The parliament of the Palestine Liberation Organisation convenes for the first time in decades Monday, as ageing President Mahmud Abbas seeks to strengthen his hand ahead of the US embassy move to Jerusalem.
Analysts said the three-day meeting of the Palestinian National Council (PNC) in the West Bank city of Ramallah is unlikely to produce major policy shifts, but it will elect the 18 members of the PLO's executive committee that effectively forms Abbas's cabinet.
More than 100 of the 740-member body will be absent, including dozens allied to Islamists Hamas -- the largest Palestinian party behind Abbas's Fatah -- who have signed a letter opposing the meeting.
On Saturday Hamas called on Abbas to postpone the assembly until unity was reached between rival factions.
The meeting comes as relations between Abbas and US President Donald Trump's administration have broken down ahead of the controversial relocation of the US embassy, which is set to open in the divided holy city of Jerusalem on May 14.
In Hamas-run Gaza, more than 40 Palestinians have been killed by Israeli fire since March 30.
The PNC has not held a regular session since 1996, and last held an special session in 2009.
The session is expected to begin Monday night with a lengthy speech from Abbas in which the 82-year-old is likely to address the embassy move, among other topics.

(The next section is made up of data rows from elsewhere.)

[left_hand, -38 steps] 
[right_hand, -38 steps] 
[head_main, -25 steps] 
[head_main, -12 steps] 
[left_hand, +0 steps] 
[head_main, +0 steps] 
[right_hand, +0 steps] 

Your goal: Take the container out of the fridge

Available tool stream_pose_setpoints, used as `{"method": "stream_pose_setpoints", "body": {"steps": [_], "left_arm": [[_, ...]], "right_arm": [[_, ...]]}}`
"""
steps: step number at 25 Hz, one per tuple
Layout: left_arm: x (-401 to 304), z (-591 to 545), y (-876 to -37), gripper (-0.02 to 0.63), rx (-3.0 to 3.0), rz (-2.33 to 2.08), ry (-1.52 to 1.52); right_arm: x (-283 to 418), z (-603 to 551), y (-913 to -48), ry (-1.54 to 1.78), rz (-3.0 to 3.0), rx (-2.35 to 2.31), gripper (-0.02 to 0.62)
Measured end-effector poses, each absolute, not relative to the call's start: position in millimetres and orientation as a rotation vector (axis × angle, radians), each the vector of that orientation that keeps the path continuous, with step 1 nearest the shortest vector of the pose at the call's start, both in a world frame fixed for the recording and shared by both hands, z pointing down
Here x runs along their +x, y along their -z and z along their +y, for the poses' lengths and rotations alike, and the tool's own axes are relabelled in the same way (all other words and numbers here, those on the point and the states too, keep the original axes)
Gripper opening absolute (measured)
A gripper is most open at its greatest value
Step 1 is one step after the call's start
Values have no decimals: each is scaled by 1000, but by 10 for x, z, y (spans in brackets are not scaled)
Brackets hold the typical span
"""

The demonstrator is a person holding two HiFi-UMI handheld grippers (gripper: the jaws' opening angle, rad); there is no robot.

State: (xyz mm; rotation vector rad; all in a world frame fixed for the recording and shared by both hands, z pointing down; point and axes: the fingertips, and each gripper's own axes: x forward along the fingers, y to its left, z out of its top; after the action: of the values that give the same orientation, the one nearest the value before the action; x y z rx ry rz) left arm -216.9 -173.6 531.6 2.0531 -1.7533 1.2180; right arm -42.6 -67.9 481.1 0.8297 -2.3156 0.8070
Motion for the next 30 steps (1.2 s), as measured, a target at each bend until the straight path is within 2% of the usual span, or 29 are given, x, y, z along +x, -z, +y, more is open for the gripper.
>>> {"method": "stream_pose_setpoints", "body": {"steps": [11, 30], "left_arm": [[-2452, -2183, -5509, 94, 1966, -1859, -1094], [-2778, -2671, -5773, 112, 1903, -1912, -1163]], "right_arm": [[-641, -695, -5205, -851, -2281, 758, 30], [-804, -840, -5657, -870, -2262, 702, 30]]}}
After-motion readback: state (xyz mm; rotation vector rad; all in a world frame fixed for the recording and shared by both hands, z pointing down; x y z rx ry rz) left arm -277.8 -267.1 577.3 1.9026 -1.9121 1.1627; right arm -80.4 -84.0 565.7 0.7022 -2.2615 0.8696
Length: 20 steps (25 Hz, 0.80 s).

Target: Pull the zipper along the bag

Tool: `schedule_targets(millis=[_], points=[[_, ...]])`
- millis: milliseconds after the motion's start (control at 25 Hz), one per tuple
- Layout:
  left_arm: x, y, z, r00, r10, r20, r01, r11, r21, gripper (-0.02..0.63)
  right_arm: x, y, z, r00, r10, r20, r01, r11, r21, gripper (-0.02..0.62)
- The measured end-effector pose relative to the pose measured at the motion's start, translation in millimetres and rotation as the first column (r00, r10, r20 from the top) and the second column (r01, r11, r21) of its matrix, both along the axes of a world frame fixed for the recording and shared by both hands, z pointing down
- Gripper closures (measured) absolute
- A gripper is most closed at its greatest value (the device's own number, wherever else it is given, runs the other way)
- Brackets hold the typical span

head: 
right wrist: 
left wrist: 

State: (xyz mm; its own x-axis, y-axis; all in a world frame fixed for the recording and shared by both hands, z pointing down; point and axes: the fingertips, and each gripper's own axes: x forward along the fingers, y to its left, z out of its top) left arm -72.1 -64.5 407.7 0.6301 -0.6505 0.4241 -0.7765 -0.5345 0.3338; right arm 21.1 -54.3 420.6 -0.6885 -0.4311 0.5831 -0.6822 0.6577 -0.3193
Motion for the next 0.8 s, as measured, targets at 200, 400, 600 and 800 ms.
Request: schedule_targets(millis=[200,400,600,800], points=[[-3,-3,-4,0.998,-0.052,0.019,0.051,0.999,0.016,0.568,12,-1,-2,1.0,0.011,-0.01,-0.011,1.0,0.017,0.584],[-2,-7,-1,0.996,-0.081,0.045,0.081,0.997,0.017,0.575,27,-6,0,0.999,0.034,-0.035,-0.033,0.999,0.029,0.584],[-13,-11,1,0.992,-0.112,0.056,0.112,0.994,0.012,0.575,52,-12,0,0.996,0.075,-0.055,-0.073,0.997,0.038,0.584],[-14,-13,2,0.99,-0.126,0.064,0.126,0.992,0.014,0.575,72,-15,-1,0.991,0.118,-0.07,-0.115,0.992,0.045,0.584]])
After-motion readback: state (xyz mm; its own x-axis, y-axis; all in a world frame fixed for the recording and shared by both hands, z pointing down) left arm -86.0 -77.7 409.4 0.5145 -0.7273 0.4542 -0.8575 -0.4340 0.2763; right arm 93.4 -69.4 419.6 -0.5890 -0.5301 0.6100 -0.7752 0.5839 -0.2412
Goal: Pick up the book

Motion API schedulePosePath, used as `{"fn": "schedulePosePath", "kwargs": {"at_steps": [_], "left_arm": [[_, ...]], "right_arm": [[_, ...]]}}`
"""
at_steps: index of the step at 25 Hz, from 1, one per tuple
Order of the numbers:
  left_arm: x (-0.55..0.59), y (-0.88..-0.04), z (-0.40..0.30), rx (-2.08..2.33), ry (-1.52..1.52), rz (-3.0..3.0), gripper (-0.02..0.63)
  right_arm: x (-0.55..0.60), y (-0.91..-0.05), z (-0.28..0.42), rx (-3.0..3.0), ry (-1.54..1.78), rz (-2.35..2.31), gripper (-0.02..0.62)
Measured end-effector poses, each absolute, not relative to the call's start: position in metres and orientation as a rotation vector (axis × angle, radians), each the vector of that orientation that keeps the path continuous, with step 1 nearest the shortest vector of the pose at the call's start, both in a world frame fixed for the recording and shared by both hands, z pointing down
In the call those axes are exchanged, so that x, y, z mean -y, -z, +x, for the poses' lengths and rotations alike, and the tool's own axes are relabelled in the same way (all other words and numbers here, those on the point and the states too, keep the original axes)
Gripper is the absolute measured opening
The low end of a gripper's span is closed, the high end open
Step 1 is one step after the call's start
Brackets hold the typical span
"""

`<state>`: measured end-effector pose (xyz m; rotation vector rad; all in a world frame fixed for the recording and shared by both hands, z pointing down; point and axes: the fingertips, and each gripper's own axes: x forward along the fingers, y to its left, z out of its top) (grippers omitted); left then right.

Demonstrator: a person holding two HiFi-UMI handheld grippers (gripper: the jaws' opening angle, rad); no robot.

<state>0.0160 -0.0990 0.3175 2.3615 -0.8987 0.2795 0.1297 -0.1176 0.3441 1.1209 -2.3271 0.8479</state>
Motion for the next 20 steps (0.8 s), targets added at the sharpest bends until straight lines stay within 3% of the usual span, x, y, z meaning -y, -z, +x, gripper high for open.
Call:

His rhetoric has become more agitated as relations with the US have worsened since Trump's December 6 recognition of Jerusalem as Israel's capital.
That move broke with a decades-old international consensus that the holy city's status should only be determined in negotiations between Israel and the Palestinians.
Palestinians see annexed east Jerusalem as the capital of their future state.
In March, Abbas called US Ambassador to Israel David Friedman, a Trump appointee and long-time supporter of Israeli settlements, a "son of a dog".
His position is weakened by the ongoing split with Hamas, which rules Gaza, after a reconciliation deal collapsed.
Analysts say Abbas, elected to a four-year term in 2005, is seeking to further centralise power within the institutions he controls.
Hugh Lovatt, a regional expert at the European Council for Foreign Relations, said he expected the meeting to "mark a further milestone in Abbas's consolidation of power and marginalisation of political rivals".
The names selected for the executive committee will be seen as a key indicator of who is in favour in moderate Palestinian politics, Lovatt added, and even "provide an indicator of frontrunners in the race to succeed Abbas".
Abbas will be one of three representatives of Fatah, along with long-time chief negotiator Saeb Erekat and Azzam al-Ahmed, negotiator of the failed reconciliation agreement with Hamas.
Seven smaller parties, excluding Hamas, will each nominate a candidate, while eight independents will also be selected.
At least 10 of the current 18 committee members are expected to be replaced.
"The mere fact that he is looking to an institution that has not met for 20 years just shows how illegitimate he is," said Diana Buttu, a former Abbas employee and now fierce critic.
The split with Hamas has made elections impossible, so he has remained in power without a mandate.
She said she was not expecting any serious challenges to his rule, though candidates are seemingly jostling behind the scenes for the post Abbas era.
"They know in this environment not to indicate in any way they want to run against Abbas or seek to position themselves as successor as that is enough to provoke his wrath," she said.